**About this exercise**
Copy out each line of the material below that holds the string "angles".

**Data block**
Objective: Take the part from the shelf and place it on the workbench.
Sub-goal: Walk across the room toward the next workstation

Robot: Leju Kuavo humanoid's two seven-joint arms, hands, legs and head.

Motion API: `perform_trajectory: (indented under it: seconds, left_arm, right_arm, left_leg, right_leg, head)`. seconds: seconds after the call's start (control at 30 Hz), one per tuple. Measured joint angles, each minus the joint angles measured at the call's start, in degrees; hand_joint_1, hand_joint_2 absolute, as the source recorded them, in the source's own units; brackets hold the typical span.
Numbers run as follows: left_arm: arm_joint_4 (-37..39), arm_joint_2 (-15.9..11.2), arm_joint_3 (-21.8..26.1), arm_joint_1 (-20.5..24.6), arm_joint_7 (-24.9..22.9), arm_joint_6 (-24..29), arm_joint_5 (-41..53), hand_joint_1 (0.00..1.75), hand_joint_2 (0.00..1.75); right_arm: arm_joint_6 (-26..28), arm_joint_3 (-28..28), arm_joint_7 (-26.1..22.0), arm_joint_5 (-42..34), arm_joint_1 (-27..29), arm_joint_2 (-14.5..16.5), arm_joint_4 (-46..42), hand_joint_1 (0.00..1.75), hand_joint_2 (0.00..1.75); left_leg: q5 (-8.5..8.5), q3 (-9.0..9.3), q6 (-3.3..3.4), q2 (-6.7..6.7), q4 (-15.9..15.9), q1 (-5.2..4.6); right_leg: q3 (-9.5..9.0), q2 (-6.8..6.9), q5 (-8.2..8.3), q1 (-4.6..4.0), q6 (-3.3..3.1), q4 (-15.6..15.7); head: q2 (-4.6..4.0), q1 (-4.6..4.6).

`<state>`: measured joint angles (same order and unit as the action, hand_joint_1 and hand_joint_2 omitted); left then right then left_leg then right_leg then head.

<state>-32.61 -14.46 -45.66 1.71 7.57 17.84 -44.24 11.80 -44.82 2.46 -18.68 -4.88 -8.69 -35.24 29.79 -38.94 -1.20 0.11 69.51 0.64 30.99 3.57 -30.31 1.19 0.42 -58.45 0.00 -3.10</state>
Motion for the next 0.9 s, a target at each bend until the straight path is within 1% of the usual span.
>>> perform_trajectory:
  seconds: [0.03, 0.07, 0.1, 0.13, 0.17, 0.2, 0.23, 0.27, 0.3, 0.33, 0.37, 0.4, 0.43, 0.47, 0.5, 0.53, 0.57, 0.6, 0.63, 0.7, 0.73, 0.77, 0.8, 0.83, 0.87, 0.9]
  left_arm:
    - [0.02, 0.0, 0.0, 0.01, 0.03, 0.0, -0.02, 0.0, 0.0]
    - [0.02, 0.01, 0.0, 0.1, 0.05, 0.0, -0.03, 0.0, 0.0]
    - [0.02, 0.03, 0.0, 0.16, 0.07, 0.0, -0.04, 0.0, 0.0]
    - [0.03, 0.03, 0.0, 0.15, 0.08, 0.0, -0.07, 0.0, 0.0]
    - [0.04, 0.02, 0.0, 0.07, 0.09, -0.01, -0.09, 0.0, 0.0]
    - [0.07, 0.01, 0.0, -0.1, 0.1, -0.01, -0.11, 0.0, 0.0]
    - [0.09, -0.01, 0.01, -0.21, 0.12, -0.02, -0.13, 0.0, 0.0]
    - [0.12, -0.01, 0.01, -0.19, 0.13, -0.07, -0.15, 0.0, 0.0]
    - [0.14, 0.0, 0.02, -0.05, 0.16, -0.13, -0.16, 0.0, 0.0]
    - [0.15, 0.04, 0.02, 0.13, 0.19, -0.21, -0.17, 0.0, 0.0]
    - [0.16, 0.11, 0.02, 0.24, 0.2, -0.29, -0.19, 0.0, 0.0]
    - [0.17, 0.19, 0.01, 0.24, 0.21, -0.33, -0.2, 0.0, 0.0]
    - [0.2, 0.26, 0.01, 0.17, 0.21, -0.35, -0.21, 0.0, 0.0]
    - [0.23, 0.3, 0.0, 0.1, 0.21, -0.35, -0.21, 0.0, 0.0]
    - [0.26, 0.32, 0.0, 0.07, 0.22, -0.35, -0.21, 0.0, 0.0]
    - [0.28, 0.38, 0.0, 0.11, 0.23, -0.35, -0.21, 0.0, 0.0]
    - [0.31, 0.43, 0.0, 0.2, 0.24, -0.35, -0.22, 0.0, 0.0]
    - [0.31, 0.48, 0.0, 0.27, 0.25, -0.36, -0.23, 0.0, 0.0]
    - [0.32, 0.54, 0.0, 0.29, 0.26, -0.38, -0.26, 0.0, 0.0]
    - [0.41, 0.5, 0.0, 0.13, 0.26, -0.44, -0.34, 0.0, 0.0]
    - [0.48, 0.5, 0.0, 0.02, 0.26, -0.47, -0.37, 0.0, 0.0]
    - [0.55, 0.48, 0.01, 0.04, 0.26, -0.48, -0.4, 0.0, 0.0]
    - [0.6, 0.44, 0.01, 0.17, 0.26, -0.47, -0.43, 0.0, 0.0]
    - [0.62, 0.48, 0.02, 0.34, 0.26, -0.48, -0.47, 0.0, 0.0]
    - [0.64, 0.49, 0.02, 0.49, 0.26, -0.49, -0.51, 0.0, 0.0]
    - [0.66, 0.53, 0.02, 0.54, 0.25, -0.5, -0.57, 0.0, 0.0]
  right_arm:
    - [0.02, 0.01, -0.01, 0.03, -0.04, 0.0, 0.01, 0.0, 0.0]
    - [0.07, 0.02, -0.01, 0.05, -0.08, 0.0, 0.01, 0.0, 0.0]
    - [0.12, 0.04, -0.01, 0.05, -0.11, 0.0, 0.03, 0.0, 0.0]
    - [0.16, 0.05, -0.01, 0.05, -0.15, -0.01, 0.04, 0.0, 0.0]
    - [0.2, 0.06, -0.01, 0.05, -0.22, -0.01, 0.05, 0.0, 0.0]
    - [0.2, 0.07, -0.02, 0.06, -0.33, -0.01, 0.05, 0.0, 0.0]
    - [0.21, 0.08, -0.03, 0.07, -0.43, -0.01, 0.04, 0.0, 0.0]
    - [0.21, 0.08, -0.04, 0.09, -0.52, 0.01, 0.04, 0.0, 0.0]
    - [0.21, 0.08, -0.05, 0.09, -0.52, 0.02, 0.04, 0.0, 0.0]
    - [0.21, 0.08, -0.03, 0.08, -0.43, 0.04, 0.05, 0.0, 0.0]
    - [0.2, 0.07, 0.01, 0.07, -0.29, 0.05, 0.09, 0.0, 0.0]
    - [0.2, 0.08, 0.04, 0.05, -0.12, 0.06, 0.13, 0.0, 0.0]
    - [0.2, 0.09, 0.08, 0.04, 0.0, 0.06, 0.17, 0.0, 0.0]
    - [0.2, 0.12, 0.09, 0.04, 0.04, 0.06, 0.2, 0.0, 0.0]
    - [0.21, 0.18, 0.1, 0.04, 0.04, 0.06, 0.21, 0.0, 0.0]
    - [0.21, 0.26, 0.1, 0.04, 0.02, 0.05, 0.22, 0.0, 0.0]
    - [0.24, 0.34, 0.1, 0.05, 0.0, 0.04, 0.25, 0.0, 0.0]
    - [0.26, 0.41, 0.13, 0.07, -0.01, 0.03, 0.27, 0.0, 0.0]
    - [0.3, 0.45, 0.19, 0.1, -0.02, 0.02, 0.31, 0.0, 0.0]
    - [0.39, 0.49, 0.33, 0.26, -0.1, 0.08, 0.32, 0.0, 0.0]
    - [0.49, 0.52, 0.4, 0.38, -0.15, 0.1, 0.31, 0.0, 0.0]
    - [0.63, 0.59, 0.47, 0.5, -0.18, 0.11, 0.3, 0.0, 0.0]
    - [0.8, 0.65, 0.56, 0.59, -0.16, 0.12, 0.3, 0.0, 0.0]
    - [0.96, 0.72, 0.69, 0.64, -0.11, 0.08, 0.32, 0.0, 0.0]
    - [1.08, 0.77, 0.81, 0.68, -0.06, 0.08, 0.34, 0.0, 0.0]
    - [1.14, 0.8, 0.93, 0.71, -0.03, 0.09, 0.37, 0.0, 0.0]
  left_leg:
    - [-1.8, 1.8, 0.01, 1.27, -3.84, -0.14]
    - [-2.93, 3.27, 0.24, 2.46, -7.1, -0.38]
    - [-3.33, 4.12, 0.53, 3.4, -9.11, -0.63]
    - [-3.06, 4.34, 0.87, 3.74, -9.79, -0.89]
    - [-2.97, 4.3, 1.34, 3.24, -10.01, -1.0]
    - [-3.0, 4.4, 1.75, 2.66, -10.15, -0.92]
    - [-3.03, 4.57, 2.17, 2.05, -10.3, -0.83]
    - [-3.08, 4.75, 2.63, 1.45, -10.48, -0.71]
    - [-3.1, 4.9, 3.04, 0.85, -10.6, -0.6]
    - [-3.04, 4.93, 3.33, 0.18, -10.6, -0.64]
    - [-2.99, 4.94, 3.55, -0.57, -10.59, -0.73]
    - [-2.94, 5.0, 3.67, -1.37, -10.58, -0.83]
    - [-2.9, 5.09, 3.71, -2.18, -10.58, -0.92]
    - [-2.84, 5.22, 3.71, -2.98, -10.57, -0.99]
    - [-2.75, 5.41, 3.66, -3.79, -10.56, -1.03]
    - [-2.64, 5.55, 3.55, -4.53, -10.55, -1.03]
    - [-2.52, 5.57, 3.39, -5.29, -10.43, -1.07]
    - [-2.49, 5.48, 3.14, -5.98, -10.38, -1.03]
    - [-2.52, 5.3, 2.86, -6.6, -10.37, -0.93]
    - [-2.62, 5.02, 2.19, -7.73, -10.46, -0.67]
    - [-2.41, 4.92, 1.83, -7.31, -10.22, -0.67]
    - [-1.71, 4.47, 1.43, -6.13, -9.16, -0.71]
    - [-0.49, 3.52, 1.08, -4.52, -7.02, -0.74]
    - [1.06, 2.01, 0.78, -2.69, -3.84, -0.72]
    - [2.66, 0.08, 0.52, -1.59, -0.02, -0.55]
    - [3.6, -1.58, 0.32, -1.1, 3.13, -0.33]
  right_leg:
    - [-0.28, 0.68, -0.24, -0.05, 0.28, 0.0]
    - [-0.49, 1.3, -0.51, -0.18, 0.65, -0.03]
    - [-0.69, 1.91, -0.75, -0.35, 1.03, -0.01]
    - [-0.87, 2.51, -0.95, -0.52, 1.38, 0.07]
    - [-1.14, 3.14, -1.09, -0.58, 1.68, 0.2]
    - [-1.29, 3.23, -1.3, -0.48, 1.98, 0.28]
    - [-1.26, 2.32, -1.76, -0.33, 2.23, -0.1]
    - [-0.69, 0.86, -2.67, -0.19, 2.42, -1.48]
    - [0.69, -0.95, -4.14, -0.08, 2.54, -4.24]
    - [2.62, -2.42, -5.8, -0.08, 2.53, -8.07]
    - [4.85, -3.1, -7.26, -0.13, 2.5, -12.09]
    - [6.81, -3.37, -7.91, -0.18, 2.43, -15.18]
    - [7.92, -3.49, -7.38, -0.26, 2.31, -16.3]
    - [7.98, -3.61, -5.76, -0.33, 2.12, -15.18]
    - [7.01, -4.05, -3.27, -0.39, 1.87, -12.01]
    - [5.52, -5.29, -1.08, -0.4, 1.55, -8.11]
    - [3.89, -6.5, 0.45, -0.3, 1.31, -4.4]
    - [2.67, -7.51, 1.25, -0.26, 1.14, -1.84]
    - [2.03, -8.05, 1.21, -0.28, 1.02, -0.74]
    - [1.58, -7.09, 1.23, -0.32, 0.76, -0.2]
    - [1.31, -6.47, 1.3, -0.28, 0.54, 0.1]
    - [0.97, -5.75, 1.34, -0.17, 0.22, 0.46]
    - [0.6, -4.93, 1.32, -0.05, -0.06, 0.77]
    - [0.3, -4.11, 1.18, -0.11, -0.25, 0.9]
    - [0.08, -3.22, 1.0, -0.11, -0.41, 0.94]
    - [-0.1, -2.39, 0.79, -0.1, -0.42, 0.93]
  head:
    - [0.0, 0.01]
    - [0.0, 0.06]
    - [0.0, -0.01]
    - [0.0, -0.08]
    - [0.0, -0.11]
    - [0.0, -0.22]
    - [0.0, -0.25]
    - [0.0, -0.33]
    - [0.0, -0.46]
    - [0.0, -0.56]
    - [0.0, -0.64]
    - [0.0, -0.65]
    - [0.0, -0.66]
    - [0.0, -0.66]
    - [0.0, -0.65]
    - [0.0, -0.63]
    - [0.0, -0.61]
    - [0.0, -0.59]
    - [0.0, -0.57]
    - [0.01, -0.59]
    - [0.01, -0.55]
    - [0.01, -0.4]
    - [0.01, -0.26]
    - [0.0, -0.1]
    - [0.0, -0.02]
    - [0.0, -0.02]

**Answer section**
Motion API: `perform_trajectory: (indented under it: seconds, left_arm, right_arm, left_leg, right_leg, head)`. seconds: seconds after the call's start (control at 30 Hz), one per tuple. Measured joint angles, each minus the joint angles measured at the call's start, in degrees; hand_joint_1, hand_joint_2 absolute, as the source recorded them, in the source's own units; brackets hold the typical span.
`<state>`: measured joint angles (same order and unit as the action, hand_joint_1 and hand_joint_2 omitted); left then right then left_leg then right_leg then head.

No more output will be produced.